Papa porte une robePour le SNUIPP-FSU, principal syndicat d’enseignants du primaire, certains classiques de la littérature enfantine sont accusés de véhiculer les stéréotypes de genre. Le syndicat recommande à ses membres de remplacer ces classiques par des livres « sortant des sentiers battus et des clichés filles/garçons » et qui « proposent aux enfants de réfléchir à leur identité, et leur identité sexuelle ».

Loin d’être une proposition sans lendemain, arrivent aujourd’hui dans les librairies des collections respectant ces recommandations. Ainsi, demain nos enfants ne liront plus « les 3 mousquetaires » mais plutôt « Papa porte une robe », « mademoiselle Zazie a-t-elle un zizi », « Tango a deux papas » ou encore « Frédéric et Frédérique ou cent façons d’être un garçon ou une fille ».

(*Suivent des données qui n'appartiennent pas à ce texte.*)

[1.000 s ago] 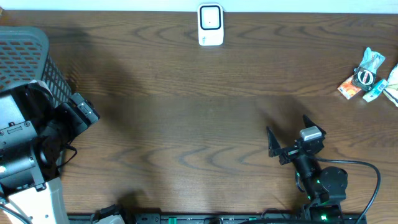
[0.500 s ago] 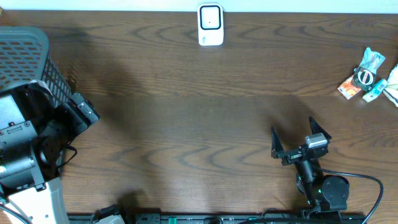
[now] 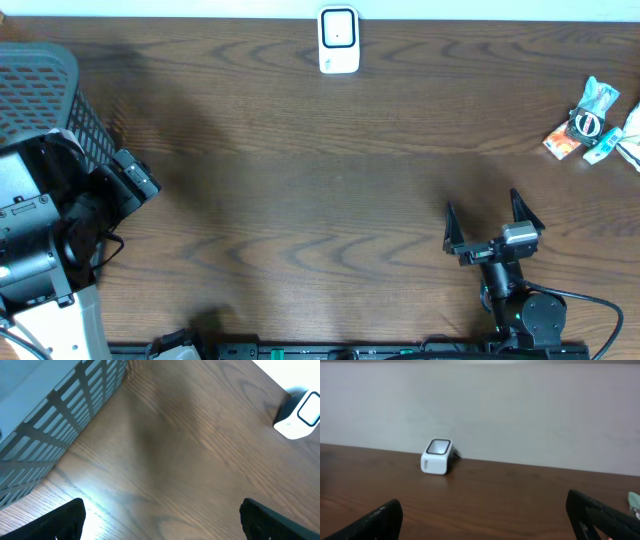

Un label a même été créé, le label Isidor, pour récompenser les « meilleurs livres reflétant la diversité sexuelle auprès des enfants et des jeunes, et permettant de lutter contre les préjugés homophobes ».

On aura compris que pour les partisans de la théorie du genre, loin de transmettre les repères nécessaires à la construction de l’enfant, la littérature est au contraire un vecteur de transmission de leur idéologie aux plus faibles : nos enfants.